There are many studies in the literature investigating pre-service science teachers’ PCK (Halim and Meerah, 2002; van Driel et al., 2002; de Jong and van Driel, 2004; Loughran et al., 2008; Nilsson, 2008; Kaya, 2009; Hume and Berry, 2011, 2013; Aydin et al., 2013; Großschedl et al., 2019; Nilsson and Karlsson, 2019). Research on what and how pre-service teachers learn to teach generally focuses on the crucial role of structuring pre-service teachers’ practice. Most of these studies focused on the development of pre-service teachers’ PCK and presented various suggestions to promote this development.

Reflecting on teaching played an important role in developing pre-service teachers PCK. Nilsson (2008) related reflection with teaching experience and claimed that reflecting on teaching has a vital role “for student-teachers in developing expertise in their practice, and is central to them accepting more responsibility for their actions” (p. 1284). Park and Oliver (2008) disclosed PCK as features of knowledge-in-action and knowledge-on-action such as that while the first one developed through reflection-in-action, the second one developed through reflection-on-action.
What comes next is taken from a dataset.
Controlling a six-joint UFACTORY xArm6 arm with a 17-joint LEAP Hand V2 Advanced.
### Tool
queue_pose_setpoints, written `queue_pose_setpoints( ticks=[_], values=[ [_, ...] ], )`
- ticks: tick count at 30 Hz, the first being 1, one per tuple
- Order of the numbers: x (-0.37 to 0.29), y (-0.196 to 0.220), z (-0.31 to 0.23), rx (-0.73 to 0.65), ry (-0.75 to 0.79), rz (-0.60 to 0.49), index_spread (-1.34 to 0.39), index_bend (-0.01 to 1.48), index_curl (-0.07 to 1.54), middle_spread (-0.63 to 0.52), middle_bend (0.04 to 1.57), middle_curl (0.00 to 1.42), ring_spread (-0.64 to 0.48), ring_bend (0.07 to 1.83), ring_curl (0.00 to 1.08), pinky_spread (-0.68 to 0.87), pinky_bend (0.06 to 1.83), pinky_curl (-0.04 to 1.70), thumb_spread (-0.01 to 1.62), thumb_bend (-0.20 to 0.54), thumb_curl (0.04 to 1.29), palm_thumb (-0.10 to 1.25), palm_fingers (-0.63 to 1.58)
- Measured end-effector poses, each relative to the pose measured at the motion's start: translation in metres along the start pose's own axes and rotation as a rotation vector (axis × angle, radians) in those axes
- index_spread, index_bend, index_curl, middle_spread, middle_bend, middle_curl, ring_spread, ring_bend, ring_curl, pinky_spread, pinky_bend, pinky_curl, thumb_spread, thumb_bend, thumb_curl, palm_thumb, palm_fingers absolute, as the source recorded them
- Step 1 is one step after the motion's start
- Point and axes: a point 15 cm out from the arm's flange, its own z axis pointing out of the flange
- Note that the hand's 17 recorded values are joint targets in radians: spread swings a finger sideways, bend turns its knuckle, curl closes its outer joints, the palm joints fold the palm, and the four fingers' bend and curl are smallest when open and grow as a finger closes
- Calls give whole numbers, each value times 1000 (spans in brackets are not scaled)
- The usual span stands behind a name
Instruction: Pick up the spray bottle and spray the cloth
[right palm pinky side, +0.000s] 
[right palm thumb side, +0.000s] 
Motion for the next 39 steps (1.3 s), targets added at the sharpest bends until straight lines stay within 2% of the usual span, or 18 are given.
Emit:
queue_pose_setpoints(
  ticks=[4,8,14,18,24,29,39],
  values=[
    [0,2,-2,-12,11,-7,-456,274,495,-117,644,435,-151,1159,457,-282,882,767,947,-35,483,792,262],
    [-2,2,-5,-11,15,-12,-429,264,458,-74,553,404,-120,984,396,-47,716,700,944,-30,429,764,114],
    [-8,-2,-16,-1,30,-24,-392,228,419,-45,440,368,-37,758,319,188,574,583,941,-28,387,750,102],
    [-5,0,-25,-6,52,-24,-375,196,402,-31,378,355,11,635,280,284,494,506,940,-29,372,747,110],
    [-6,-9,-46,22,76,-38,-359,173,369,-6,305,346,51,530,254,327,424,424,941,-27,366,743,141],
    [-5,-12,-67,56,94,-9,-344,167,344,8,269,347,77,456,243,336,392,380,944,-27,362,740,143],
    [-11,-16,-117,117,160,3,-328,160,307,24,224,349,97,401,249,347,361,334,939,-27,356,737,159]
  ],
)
In the literature, CoRes are widely reported as being used as a lesson planning tool (Hume and Berry, 2011; Aydin et al., 2013). CoRes and Pedagogical and Professional-Experience Repertoires (PaP-eRs) were also utilized to portray pre- and in-service teachers’ PCK (Loughran et al., 2004). In several studies, these tools were used to enrich teachers’ PCK development (Rollnick et al., 2008; Hume and Berry, 2011; Williams et al., 2012; Aydin et al., 2013; Mavhunga and Rollnick, 2013; Nilsson and Karlsson, 2019). For instance, in the study by Hume and Berry (2011), CoRes, PaP-eRs, and PCK were introduced as a scaffold to encourage pre-service teachers to design their own CoRes on different topics in small groups. It was found that construction of CoRes by means of scaffolding improved their PCK. In another study, Nilsson and Loughran (2012) used CoRes to capture the PCK development of pre-service teachers and they reported that both teaching experience and use of CoRes were beneficial in improving pre-service teachers’ PCK.

Research studies focusing on mentors (Nilssen, 2010; Nilsson and Van Driel, 2010) and mentoring (Appleton, 2008; Hanuscin and Hian, 2009; Aydin et al., 2013) show that they have been used as sources to develop pre-service teachers’ PCK. Mentoring can be considered as assisting pre-service teachers to learn how to teach (Zanting et al., 1998; Nilsson and van Driel, 2010). Zanting et al. (1998) mentioned that pre-service teachers are regarded “primarily as ‘learners’ of teaching rather than ‘performers’ of teaching” (p. 13). Therefore, the main goal of pre-service teachers during the school experience course is to learn from mentors’ teaching experiences through analysing their lessons and thinking about alternative teaching possibilities. Nilssen (2010) emphasized that the practice of cooperating teachers as mentors is an essential contributor to pre-service teachers’ interactive PCK development. She mentioned that school-based mentors serve as a model for pre-service teachers and show them how to integrate knowledge of students, knowledge of subject matter, and pedagogy into PCK during teaching. From a broad perspective, Nilsson and van Driel (2010) investigated the factors influencing both pre-service teachers and mentors’ professional knowledge. The results of the study indicated that pre-service teachers learn through observing their mentors’ teaching in terms of instructional knowledge, subject matter knowledge, and pedagogical knowledge.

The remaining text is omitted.